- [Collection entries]
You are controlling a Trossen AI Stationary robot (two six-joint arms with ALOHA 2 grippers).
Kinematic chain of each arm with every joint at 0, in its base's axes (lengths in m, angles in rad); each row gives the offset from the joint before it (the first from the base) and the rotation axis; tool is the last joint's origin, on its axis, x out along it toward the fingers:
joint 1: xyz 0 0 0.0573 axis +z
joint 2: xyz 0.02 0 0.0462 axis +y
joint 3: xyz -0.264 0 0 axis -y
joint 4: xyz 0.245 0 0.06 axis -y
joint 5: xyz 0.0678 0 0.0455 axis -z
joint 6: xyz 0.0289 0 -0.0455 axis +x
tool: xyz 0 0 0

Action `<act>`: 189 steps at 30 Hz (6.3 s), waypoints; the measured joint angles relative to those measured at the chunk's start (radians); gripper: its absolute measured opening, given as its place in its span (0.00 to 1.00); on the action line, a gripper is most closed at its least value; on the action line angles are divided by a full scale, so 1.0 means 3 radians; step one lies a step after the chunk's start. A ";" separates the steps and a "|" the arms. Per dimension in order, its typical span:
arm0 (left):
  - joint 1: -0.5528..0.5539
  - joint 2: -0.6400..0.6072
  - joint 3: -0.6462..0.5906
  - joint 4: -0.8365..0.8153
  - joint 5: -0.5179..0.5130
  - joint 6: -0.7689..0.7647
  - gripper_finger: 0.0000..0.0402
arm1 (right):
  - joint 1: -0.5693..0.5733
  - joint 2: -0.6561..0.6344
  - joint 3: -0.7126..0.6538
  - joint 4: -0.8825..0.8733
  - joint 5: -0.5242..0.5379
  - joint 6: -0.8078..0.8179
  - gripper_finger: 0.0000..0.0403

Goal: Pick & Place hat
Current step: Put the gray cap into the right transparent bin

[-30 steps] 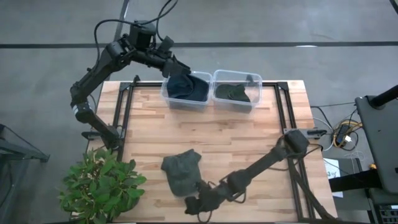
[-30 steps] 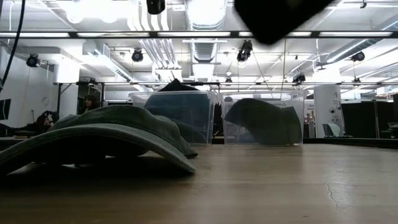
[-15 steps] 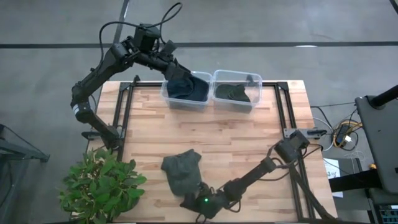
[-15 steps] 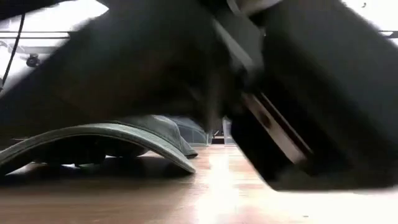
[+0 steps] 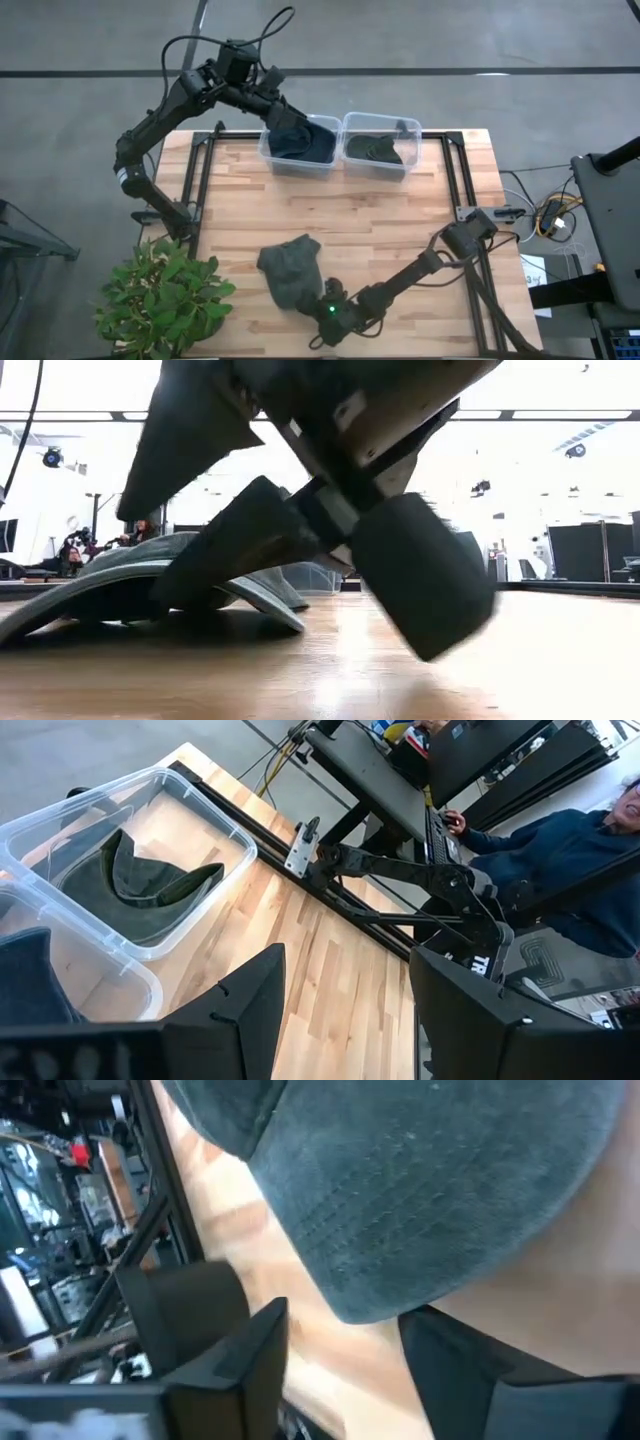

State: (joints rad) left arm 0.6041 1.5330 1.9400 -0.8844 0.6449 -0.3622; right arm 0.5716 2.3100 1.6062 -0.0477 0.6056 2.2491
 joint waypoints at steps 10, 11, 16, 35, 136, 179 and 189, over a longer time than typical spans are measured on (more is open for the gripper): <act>0.0000 -0.0001 0.0000 0.0002 0.0001 -0.0006 0.51 | -0.0134 0.0000 -0.0001 -0.0236 -0.0065 -0.0245 0.03; 0.0000 -0.0001 0.0000 0.0002 0.0001 -0.0006 0.51 | -0.0144 0.0000 -0.0002 -0.0264 -0.0068 -0.0289 0.03; 0.0000 -0.0003 0.0000 0.0004 0.0003 -0.0004 0.51 | -0.0139 -0.0025 0.0037 -0.0269 0.0039 -0.0615 0.02; 0.0001 -0.0008 0.0011 0.0003 0.0005 -0.0019 0.51 | -0.0109 -0.0172 0.0159 -0.0456 -0.0257 -0.0602 0.23; -0.0059 -0.0645 0.0013 0.0959 0.0283 -0.2439 0.51 | -0.0983 -0.1995 0.1529 -0.3605 0.0612 -0.6805 0.02; -0.0399 -0.0118 -0.0765 0.2174 -0.0814 -0.3350 0.51 | -0.1665 -0.1970 0.1713 -0.3892 0.2479 -1.0461 0.02; -0.0404 -0.0130 -0.0800 0.2279 -0.0935 -0.3455 0.51 | -0.1503 -0.1968 0.1627 -0.3812 0.2482 -1.0537 0.02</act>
State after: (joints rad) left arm 0.4828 1.4940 1.7000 -0.2006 0.3645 -1.3988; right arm 0.1207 1.7197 2.0944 -1.1911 1.3502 -0.9120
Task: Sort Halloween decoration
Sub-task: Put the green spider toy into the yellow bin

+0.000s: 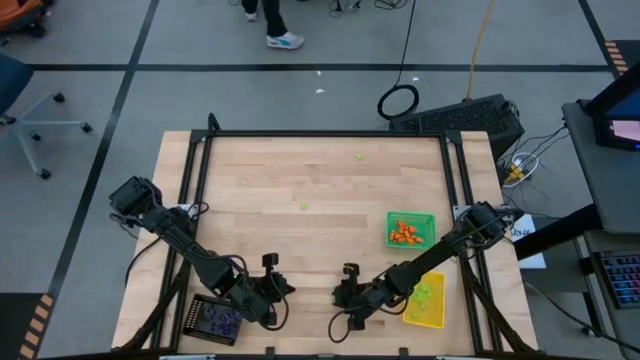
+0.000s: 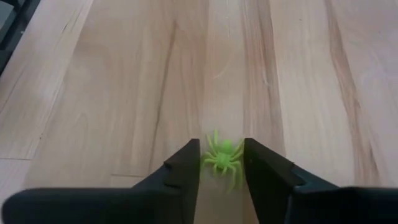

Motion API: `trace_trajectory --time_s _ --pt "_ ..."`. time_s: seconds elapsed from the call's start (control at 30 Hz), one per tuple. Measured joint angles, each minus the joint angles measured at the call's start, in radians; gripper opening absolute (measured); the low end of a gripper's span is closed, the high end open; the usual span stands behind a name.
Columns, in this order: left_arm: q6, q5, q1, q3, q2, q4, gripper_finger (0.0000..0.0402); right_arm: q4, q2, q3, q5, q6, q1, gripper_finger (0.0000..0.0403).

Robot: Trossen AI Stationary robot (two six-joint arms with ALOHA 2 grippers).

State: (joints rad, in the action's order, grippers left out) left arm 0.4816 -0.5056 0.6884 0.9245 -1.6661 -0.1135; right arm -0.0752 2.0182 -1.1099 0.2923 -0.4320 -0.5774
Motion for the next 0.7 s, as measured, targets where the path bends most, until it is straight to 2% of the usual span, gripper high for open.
trace_trajectory --time_s 0.23,0.7 --pt "0.0 0.0 0.0 0.0 0.0 0.0 0.0008 -0.006 0.0 0.002 -0.001 0.008 0.0 0.0094" --pt "0.0 0.0 0.0 0.0 0.0 0.0 0.0008 -0.015 -0.013 0.004 -0.009 0.027 0.0 0.0093"
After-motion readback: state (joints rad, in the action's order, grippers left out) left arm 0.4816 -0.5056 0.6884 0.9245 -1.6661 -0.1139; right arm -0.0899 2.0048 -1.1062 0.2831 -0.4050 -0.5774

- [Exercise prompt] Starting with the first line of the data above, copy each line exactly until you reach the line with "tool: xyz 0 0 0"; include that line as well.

- [The answer]
You are controlling a Trossen AI Stationary robot (two six-joint arms with ALOHA 2 grippers).
Kinematic chain of each arm with every joint at 0, in its base's axes (lengths in m, angles in rad); each row gives the offset from the joint before it (the first from the base) and the rotation axis; tool is the last joint's origin, on its axis, x out along it toward the fingers:
joint 1: xyz 0 0 0.0573 axis +z
joint 2: xyz 0.02 0 0.0462 axis +y
joint 3: xyz -0.264 0 0 axis -y
joint 4: xyz 0.245 0 0.06 axis -y
joint 5: xyz 0.0678 0 0.0455 axis -z
joint 6: xyz 0.0289 0 -0.0455 axis +x
tool: xyz 0 0 0

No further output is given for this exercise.